Life, Animated Trailer

Looks absolutely heartfelt.

There's something to be said about documentaries that don't focus on the more salacious/nefarious/depressing aspects of the human experience. While investigative documentaries that resonate with the power of their truth have an impact, so too can be a documentary that wants to tell a story. Academy Award winning director Roger Ross Williams interestingly looks at one boy's journey through autism and focuses on telling that boy's truth. The trailer powerfully captures how things changed for one family when their son developed autism, the ensuing helplessness, and the key that helped unlock a door through which they could connect with him. Sometimes it's the promise of a story that could help elevate the spirit and deepen our collective emotional quotients, even when it sometimes feels like we're at the nadir of our evolution, and I am hoping it can deliver on all of it.

Eat That Question Trailer

Besides, when /Film is quoted in the trailer, you best know you'll see it here.

One of the things about director Thorsten Schütte being first to market in who can get a documentary about Frank Zappa out to the general public is just how tantalizingly interesting this looks. I would be the first person to say I don't own anything made by the man or purport to "get" what other's appreciate about his aural aesthetic but that doesn't take away from the man who had a very measured way of looking at the world.
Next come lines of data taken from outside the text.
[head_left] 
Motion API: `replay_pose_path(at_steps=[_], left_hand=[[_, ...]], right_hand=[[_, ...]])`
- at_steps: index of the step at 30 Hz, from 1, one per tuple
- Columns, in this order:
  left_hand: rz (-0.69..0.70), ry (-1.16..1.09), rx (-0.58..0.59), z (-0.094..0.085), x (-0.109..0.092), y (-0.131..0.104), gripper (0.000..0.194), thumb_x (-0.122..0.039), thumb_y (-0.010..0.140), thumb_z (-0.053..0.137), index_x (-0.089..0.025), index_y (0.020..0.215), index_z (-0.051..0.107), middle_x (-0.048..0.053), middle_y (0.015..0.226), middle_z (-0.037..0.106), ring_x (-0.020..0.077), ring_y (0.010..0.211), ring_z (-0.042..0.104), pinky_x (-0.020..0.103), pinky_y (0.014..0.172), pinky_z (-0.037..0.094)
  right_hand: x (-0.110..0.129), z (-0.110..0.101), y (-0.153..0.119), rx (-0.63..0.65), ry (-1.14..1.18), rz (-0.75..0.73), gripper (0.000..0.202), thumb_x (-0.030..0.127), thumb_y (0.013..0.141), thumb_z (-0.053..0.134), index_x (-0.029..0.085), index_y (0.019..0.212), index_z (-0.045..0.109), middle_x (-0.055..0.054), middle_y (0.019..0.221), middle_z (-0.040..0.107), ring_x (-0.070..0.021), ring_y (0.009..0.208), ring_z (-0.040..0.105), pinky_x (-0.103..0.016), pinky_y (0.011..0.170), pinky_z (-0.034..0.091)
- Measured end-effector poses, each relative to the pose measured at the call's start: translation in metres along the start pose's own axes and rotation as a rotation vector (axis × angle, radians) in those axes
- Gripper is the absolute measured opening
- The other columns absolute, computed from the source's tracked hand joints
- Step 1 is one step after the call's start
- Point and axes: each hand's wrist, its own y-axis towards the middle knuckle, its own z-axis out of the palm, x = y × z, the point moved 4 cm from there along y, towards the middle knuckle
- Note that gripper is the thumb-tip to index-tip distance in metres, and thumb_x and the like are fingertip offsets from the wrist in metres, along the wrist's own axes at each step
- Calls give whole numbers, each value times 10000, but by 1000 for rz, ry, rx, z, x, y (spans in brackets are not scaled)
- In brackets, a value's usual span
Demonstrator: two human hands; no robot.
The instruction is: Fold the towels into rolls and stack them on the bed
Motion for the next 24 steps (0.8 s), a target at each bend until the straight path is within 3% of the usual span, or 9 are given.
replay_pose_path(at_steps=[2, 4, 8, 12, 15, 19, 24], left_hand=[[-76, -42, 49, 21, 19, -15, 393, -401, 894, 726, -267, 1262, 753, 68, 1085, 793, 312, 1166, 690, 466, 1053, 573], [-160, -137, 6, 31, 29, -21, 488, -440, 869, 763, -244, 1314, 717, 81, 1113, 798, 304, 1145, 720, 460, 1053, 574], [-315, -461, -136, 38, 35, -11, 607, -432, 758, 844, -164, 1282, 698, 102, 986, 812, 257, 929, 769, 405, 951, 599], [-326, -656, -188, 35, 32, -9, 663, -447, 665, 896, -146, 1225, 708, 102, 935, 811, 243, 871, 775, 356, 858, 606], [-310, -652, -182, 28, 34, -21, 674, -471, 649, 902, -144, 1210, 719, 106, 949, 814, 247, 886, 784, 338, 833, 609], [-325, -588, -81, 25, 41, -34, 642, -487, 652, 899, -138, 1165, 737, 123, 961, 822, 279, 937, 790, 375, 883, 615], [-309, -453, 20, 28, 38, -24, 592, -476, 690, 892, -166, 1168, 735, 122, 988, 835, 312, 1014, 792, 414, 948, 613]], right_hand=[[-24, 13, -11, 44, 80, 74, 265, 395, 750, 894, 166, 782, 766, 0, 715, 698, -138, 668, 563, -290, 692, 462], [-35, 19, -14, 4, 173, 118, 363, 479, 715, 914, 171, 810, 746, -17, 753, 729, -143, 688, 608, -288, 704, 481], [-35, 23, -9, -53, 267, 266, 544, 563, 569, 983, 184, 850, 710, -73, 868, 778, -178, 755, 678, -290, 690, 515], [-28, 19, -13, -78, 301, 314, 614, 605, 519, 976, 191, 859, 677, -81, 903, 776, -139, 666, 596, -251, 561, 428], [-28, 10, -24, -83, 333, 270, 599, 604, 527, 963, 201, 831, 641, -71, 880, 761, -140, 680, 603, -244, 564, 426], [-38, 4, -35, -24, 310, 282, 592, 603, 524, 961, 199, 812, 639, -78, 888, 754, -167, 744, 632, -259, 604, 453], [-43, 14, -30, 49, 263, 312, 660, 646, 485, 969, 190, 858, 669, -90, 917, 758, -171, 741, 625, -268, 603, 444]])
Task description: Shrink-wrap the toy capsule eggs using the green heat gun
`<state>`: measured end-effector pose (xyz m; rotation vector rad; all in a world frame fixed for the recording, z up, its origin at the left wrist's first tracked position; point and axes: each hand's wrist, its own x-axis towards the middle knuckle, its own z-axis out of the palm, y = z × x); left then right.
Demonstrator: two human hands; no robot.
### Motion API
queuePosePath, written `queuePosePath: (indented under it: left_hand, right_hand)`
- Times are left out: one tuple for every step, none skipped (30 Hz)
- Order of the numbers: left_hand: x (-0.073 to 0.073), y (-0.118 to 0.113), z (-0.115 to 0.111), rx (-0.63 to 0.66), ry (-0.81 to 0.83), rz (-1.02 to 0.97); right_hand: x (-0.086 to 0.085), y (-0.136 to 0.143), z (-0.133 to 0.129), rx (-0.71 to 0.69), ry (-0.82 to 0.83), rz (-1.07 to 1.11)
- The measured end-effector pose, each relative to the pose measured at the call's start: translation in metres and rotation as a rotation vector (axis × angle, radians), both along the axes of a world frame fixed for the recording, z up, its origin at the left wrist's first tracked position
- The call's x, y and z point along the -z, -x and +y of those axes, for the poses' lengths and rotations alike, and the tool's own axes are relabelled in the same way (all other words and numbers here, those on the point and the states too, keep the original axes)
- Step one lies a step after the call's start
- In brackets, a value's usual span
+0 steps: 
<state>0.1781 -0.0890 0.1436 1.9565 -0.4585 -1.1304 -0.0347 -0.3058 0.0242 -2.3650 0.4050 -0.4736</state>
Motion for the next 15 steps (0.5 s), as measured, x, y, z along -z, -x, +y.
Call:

In a landscape filled by phonies and flimflammers, when you watch this trailer his feeling, his emotions, his perspective just comes at you with all of its mustachioed might. I'm glad we're going to get a couple of long-form looks at a guy that hasn't faded from our pop culture view in the years he's been gone as the trailer we get here quickly establishes why he was progressive then and why he's still relevant now.

Wall Writers Trailer

Graffiti.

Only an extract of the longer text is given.